* **WORK INSTRUCTIONS**:
Return the listing below verbatim. Pictures do not belong in the copy.
========================
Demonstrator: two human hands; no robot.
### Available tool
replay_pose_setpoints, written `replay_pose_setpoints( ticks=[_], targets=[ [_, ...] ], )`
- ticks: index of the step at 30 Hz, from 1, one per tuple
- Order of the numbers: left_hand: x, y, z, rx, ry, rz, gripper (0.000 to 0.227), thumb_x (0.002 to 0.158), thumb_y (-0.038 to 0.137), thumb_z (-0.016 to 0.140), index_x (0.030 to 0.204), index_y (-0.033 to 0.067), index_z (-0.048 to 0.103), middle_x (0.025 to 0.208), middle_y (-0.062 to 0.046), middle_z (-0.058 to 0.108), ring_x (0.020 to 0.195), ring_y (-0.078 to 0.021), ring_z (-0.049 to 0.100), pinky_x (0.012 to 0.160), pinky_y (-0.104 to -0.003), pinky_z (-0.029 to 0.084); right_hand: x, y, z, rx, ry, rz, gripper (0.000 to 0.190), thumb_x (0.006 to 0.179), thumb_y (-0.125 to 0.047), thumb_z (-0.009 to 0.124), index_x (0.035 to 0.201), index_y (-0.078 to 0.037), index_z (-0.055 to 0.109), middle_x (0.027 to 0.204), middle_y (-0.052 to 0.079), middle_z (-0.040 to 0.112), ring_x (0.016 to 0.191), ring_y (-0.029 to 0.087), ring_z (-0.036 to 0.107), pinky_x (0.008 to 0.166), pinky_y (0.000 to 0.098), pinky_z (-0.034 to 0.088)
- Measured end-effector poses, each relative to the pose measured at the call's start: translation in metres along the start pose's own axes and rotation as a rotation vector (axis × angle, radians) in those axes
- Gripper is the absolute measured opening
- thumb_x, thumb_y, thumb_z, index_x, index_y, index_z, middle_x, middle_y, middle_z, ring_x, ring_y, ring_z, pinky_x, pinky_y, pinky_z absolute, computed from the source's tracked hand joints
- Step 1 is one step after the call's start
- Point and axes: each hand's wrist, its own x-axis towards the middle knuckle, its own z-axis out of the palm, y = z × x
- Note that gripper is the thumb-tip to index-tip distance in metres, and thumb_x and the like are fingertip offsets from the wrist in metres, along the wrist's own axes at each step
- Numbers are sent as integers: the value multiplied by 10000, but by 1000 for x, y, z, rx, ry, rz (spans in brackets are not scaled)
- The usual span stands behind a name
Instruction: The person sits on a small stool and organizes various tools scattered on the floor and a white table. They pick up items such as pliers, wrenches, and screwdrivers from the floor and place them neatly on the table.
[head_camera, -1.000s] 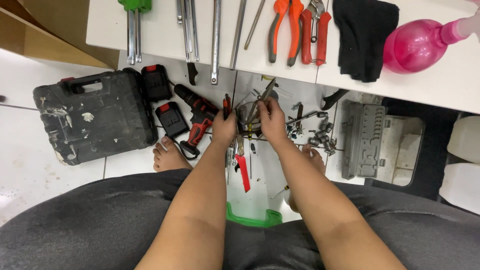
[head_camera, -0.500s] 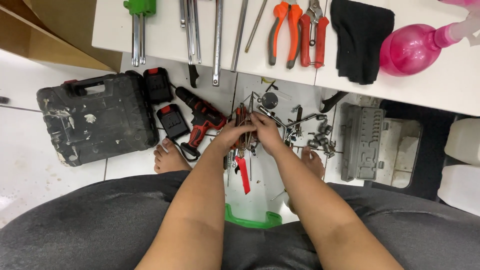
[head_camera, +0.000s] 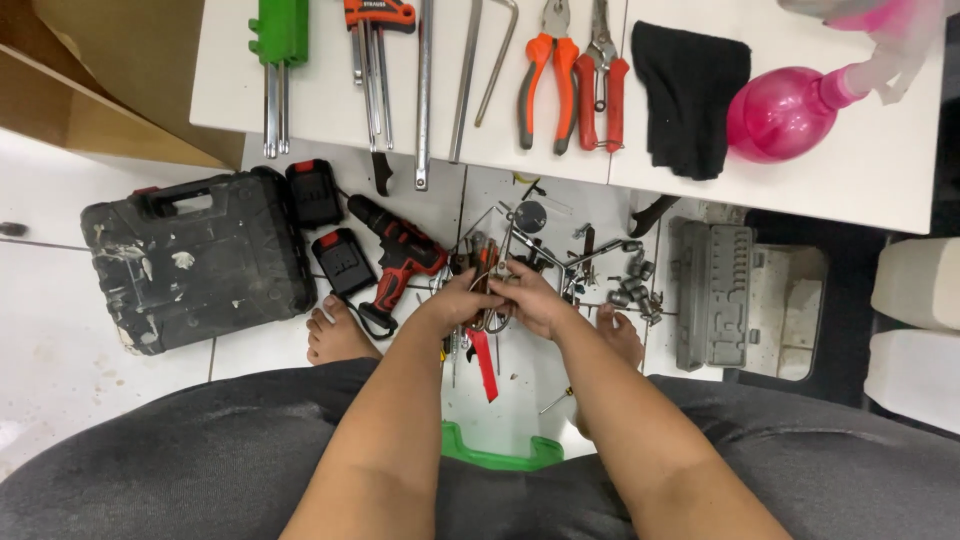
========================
* **RESPONSE BOX**:
Demonstrator: two human hands; no robot.
### Available tool
replay_pose_setpoints, written `replay_pose_setpoints( ticks=[_], targets=[ [_, ...] ], )`
- ticks: index of the step at 30 Hz, from 1, one per tuple
- Order of the numbers: left_hand: x, y, z, rx, ry, rz, gripper (0.000 to 0.227), thumb_x (0.002 to 0.158), thumb_y (-0.038 to 0.137), thumb_z (-0.016 to 0.140), index_x (0.030 to 0.204), index_y (-0.033 to 0.067), index_z (-0.048 to 0.103), middle_x (0.025 to 0.208), middle_y (-0.062 to 0.046), middle_z (-0.058 to 0.108), ring_x (0.020 to 0.195), ring_y (-0.078 to 0.021), ring_z (-0.049 to 0.100), pinky_x (0.012 to 0.160), pinky_y (-0.104 to -0.003), pinky_z (-0.029 to 0.084); right_hand: x, y, z, rx, ry, rz, gripper (0.000 to 0.190), thumb_x (0.006 to 0.179), thumb_y (-0.125 to 0.047), thumb_z (-0.009 to 0.124), index_x (0.035 to 0.201), index_y (-0.078 to 0.037), index_z (-0.055 to 0.109), middle_x (0.027 to 0.204), middle_y (-0.052 to 0.079), middle_z (-0.040 to 0.112), ring_x (0.016 to 0.191), ring_y (-0.029 to 0.087), ring_z (-0.036 to 0.107), pinky_x (0.008 to 0.166), pinky_y (0.000 to 0.098), pinky_z (-0.034 to 0.088)
- Measured end-effector poses, each relative to the pose measured at the call's start: translation in metres along the start pose's own axes and rotation as a rotation vector (axis × angle, radians) in those axes
- Gripper is the absolute measured opening
- thumb_x, thumb_y, thumb_z, index_x, index_y, index_z, middle_x, middle_y, middle_z, ring_x, ring_y, ring_z, pinky_x, pinky_y, pinky_z absolute, computed from the source's tracked hand joints
- Step 1 is one step after the call's start
- Point and axes: each hand's wrist, its own x-axis towards the middle knuckle, its own z-axis out of the palm, y = z × x
- Note that gripper is the thumb-tip to index-tip distance in metres, and thumb_x and the like are fingertip offsets from the wrist in metres, along the wrist's own axes at each step
- Numbers are sent as integers: the value multiplied by 10000, but by 1000 for x, y, z, rx, ry, rz (spans in brackets are not scaled)
- The usual span stands behind a name
Instruction: The person sits on a small stool and organizes various tools scattered on the floor and a white table. They pick up items such as pliers, wrenches, and screwdrivers from the floor and place them neatly on the table.
[head_camera, -1.000s] 
[head_camera, -0.500s] 
[head_camera, +0.000s] 

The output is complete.